Vault with integrated storage registrated to ACL enabled Consul cluster issue

fmp88 · June 19, 2023, 9:47am

Hi,
I have a Vault cluster that uses the integrated storage and is connected to a Consul cluster which has ACL enabled.

I created a Consul token to register Vault with Consul, which works fine. The issue appears when I renew this token with consul-template and reload vault, which does not appear to work and the Consul health check says Vault is sealed, which it is not.
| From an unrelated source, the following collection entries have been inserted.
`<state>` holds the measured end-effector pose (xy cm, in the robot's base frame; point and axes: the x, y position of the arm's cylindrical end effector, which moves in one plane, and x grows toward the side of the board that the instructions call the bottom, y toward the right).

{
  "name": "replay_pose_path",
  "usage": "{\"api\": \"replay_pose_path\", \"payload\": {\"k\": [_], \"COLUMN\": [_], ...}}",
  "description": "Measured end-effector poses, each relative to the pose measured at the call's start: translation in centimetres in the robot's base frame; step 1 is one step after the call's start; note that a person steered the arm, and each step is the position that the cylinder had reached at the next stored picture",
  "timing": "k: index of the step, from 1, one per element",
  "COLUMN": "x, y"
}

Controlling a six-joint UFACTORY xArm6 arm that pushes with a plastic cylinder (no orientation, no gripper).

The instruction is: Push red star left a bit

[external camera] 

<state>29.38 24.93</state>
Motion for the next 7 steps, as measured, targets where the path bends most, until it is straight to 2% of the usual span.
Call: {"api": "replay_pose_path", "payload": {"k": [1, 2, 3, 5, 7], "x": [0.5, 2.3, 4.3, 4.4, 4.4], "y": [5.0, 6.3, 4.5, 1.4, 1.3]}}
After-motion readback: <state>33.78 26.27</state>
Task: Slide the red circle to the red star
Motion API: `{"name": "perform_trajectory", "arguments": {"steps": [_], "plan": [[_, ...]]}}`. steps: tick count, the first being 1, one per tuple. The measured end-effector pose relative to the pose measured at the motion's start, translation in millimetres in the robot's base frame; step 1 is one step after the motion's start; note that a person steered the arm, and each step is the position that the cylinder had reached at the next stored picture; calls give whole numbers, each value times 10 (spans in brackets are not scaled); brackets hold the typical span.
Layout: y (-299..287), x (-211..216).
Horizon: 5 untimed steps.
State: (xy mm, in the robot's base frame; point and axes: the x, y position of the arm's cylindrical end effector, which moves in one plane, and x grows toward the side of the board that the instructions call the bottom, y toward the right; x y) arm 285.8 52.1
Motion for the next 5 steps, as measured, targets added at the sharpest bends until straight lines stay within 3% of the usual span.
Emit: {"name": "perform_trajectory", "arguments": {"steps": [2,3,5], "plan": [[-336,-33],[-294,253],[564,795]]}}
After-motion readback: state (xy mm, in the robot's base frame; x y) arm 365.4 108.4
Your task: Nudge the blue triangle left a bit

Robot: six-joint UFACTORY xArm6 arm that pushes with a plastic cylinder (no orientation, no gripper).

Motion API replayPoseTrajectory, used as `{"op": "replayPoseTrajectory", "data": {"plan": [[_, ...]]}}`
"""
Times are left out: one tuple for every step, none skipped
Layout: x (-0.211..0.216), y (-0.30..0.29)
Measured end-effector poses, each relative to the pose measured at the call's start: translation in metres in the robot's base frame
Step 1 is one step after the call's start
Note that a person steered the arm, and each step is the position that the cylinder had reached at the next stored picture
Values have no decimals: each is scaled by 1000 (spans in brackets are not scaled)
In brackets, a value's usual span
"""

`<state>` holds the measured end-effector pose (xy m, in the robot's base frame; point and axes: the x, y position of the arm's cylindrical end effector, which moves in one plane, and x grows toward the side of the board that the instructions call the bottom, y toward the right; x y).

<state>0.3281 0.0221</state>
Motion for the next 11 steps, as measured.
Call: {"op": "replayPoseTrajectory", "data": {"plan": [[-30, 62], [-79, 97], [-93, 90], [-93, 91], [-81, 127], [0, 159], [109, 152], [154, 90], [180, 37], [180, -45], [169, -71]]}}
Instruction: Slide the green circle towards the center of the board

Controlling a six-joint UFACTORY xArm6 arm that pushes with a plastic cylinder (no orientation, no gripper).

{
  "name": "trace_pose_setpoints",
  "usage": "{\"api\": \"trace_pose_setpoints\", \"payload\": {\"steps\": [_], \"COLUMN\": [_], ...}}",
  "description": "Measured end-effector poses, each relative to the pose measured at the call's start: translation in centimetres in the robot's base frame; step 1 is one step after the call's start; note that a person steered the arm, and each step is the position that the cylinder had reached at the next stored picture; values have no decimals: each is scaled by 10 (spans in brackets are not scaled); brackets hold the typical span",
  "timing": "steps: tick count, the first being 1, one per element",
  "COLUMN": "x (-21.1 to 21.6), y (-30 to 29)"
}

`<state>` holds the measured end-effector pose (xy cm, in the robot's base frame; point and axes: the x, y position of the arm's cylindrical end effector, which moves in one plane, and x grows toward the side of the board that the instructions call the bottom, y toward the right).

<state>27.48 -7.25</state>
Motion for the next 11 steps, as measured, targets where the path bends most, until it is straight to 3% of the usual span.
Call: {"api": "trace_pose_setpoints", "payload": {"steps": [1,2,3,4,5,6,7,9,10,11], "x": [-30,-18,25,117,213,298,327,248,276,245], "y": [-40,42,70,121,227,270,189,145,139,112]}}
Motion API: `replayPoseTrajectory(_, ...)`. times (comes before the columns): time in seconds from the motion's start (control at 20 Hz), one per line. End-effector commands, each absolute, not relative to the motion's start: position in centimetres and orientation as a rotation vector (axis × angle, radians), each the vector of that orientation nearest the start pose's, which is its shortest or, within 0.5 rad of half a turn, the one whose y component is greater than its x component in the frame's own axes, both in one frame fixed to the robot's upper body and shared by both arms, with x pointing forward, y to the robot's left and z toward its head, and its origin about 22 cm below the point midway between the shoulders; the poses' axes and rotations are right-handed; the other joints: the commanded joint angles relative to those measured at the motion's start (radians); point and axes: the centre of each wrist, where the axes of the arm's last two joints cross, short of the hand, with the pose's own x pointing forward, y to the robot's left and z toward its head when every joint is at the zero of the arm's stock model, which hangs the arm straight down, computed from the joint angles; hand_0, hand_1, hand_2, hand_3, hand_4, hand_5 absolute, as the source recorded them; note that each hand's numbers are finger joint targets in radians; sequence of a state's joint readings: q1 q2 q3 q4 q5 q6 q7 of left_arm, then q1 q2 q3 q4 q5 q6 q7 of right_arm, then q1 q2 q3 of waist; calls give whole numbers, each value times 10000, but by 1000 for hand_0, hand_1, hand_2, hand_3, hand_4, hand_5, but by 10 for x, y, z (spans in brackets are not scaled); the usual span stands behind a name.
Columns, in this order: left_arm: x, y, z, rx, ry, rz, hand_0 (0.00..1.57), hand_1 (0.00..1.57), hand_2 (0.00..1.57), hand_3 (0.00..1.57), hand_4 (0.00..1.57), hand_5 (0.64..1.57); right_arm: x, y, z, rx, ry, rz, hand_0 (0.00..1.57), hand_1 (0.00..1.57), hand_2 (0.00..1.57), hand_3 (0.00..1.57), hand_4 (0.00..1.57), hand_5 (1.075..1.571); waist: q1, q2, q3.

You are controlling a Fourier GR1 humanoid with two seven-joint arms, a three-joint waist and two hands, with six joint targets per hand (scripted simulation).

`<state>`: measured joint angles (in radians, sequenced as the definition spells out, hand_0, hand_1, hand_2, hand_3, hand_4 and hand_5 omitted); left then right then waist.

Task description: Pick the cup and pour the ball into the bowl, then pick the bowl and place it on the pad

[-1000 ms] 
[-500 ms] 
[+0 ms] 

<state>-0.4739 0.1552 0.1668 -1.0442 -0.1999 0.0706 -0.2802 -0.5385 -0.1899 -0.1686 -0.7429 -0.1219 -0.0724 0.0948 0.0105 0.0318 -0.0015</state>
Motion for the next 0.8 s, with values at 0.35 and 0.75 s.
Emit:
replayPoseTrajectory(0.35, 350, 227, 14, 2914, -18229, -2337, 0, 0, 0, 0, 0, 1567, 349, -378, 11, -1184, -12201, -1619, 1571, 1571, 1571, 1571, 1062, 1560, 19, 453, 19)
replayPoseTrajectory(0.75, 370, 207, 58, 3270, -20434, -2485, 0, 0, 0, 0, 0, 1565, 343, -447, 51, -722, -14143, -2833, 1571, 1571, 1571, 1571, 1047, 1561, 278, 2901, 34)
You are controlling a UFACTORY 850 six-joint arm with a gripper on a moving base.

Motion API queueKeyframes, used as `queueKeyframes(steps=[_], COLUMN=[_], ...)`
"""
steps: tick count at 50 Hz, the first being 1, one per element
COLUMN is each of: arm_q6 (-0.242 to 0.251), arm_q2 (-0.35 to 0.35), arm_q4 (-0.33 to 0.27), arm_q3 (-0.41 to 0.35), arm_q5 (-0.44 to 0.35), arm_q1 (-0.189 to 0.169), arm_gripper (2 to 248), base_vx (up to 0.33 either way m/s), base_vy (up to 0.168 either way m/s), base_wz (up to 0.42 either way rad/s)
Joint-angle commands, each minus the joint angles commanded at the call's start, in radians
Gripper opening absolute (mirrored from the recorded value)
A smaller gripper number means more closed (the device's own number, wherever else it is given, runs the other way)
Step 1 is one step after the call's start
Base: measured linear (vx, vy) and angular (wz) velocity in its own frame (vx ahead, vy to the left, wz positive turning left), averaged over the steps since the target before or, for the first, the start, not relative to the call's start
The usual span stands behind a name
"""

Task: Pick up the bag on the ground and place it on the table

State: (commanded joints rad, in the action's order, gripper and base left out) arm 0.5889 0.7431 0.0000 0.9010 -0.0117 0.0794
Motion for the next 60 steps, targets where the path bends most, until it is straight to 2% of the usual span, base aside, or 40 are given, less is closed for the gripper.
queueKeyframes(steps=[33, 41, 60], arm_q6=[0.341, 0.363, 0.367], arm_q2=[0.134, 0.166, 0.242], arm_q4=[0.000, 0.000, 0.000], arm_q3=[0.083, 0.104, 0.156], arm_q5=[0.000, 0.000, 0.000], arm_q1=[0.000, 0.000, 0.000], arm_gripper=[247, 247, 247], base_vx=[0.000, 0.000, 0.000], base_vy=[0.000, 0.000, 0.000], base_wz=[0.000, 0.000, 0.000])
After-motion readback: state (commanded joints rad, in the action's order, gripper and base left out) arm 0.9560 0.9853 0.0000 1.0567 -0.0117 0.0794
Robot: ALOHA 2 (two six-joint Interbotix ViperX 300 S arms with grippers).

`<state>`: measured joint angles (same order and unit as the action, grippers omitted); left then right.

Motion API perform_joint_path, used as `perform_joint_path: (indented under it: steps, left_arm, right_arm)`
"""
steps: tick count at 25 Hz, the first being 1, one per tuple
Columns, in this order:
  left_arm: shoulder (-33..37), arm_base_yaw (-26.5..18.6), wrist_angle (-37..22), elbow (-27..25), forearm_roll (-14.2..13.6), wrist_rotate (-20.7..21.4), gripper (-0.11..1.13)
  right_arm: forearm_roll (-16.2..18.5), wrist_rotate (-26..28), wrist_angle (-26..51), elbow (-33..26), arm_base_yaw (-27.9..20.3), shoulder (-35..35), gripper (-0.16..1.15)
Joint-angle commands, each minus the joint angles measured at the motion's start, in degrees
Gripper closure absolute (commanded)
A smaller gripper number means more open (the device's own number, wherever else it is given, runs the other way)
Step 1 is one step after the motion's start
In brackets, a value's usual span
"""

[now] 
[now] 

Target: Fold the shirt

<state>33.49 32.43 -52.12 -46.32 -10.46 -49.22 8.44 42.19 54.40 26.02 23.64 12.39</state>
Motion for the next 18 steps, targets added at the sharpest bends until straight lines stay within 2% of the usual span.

My only workaround is now to stop each Vault instance and then unseal it again, at which point the Consul health check for Vault works again.

Am I missing something integral to how this registration into Consul works? Because with this current setup I will have downtime in my Vault cluster setup.

Thanks

maxb · June 19, 2023, 9:51am

You should post the contents of your Vault server configuration file.

There is ambiguity in your description, which would be resolved by showing the actual configuration.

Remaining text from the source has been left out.